> INFORMATION SUPPLIED:
__________________________________________________

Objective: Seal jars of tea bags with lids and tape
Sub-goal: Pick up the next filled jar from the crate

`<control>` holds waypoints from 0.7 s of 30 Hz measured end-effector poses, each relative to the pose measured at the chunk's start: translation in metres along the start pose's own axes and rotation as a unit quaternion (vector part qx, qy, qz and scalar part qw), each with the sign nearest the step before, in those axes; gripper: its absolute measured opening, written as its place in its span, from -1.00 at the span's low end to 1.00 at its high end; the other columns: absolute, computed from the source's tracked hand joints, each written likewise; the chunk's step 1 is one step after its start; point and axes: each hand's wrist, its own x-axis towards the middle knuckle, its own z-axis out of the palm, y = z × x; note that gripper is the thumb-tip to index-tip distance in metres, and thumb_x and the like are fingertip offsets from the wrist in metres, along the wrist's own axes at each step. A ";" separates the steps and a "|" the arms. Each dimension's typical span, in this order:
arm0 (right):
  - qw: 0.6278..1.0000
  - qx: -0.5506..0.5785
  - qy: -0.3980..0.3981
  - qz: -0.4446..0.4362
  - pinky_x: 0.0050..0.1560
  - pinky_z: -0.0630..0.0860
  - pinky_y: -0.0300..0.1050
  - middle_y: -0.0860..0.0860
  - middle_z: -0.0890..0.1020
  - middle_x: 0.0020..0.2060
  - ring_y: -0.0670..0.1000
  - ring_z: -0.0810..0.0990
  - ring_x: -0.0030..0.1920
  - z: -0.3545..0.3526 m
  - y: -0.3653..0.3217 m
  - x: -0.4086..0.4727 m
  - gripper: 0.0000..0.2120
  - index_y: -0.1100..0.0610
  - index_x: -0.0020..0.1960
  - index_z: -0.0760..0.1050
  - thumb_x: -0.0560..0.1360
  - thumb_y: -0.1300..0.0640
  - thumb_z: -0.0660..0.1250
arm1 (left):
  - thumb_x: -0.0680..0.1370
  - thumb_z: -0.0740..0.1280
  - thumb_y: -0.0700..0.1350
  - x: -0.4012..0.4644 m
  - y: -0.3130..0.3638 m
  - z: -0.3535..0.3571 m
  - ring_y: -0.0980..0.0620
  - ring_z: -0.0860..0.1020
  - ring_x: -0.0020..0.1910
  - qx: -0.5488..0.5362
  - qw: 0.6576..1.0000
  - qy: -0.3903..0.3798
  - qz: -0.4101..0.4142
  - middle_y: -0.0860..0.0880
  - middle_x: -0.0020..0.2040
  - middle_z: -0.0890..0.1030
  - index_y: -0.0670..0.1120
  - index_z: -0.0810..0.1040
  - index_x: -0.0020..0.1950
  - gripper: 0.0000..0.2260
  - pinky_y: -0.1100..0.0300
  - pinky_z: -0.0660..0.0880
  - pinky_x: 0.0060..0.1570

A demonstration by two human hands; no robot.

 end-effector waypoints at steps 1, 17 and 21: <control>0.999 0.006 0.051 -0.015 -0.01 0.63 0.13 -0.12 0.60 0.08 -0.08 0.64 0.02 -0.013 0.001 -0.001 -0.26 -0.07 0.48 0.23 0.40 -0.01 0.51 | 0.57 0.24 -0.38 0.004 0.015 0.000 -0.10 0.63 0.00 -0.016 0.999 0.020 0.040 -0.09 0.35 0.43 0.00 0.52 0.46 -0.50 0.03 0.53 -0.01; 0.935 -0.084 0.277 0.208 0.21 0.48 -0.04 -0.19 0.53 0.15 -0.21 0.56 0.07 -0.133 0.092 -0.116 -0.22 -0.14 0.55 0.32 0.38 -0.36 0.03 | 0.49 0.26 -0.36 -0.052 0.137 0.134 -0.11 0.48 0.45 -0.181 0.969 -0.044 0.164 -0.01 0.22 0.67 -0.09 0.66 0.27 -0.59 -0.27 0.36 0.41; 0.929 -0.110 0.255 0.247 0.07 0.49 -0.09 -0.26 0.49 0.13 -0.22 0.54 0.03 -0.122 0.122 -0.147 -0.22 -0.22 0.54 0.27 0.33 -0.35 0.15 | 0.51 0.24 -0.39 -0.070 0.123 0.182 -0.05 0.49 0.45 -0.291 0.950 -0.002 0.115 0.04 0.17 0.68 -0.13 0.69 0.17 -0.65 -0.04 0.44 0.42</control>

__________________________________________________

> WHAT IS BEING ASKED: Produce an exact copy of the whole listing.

> ANSWER BELOW:
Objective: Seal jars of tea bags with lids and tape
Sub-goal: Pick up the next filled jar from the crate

`<control>` holds waypoints from 0.7 s of 30 Hz measured end-effector poses, each relative to the pose measured at the chunk's start: translation in metres along the start pose's own axes and rotation as a unit quaternion (vector part qx, qy, qz and scalar part qw), each with the sign nearest the step before, in those axes; gripper: its absolute measured opening, written as its place in its span, from -1.00 at the span's low end to 1.00 at its high end; the other columns: absolute, computed from the source's tracked hand joints, each written likewise; the chunk's step 1 is one step after its start; point and axes: each hand's wrist, its own x-axis towards the middle knuckle, its own z-axis out of the palm, y = z × x; note that gripper is the thumb-tip to index-tip distance in metres, and thumb_x and the like are fingertip offsets from the wrist in metres, along the wrist's own axes at each step. A ";" separates the steps and a "|" the arms. Each dimension's typical span, in this order:
arm0 (right):
  - qw: 0.6278..1.0000
  - qx: -0.5506..0.5785
  - qy: -0.3980..0.3981
  - qz: -0.4446..0.4362
  - pinky_x: 0.0050..0.1560
  - pinky_z: -0.0630..0.0860
  - pinky_y: -0.0300..0.1050
  - middle_y: -0.0860..0.0860
  - middle_z: -0.0890..0.1020
  - middle_x: 0.0020..0.2060
  - ring_y: -0.0670..0.1000
  - ring_z: -0.0810..0.0990
  - ring_x: -0.0030..0.1920
  - z: -0.3545..0.3526 m
  - y: -0.3653..0.3217 m
  - x: -0.4086..0.4727 m
  - gripper: 0.0000..0.2120
  - index_y: -0.1100..0.0610
  - index_x: -0.0020..0.1960
  - index_z: -0.0760..0.1050
  - thumb_x: -0.0560..0.1360
  - thumb_y: -0.1300..0.0640
  - thumb_z: -0.0660..0.1250
arm1 (left):
  - thumb_x: -0.0680..0.1370
  - thumb_z: -0.0740..0.1280
  - thumb_y: -0.0700..0.1350
  - x: -0.4012..0.4644 m
  - y: -0.3130..0.3638 m
  - z: -0.3535..0.3571 m
  - ring_y: -0.0980..0.0620
  - ring_z: -0.0860..0.1020
  - ring_x: -0.0020..0.1910
  - qx: -0.5488..0.5362
  - qw: 0.6576..1.0000
  - qy: -0.3903..0.3798
  - qz: -0.4101..0.4142
  - middle_y: -0.0860..0.0880
  - middle_x: -0.0020..0.2040
  - middle_z: -0.0890..0.1030
  - index_y: -0.0670..0.1120
  - index_z: -0.0810..0.1040
  - index_x: -0.0020..0.1950
  - gripper: 0.0000..0.2260
  - pinky_y: -0.1100..0.0300
  - pinky_z: -0.0660..0.0880
  - pinky_x: 0.0060..0.1570

A demonstration by two human hands; no robot.

 end-effector waypoints at steps 1, 17 and 21: <control>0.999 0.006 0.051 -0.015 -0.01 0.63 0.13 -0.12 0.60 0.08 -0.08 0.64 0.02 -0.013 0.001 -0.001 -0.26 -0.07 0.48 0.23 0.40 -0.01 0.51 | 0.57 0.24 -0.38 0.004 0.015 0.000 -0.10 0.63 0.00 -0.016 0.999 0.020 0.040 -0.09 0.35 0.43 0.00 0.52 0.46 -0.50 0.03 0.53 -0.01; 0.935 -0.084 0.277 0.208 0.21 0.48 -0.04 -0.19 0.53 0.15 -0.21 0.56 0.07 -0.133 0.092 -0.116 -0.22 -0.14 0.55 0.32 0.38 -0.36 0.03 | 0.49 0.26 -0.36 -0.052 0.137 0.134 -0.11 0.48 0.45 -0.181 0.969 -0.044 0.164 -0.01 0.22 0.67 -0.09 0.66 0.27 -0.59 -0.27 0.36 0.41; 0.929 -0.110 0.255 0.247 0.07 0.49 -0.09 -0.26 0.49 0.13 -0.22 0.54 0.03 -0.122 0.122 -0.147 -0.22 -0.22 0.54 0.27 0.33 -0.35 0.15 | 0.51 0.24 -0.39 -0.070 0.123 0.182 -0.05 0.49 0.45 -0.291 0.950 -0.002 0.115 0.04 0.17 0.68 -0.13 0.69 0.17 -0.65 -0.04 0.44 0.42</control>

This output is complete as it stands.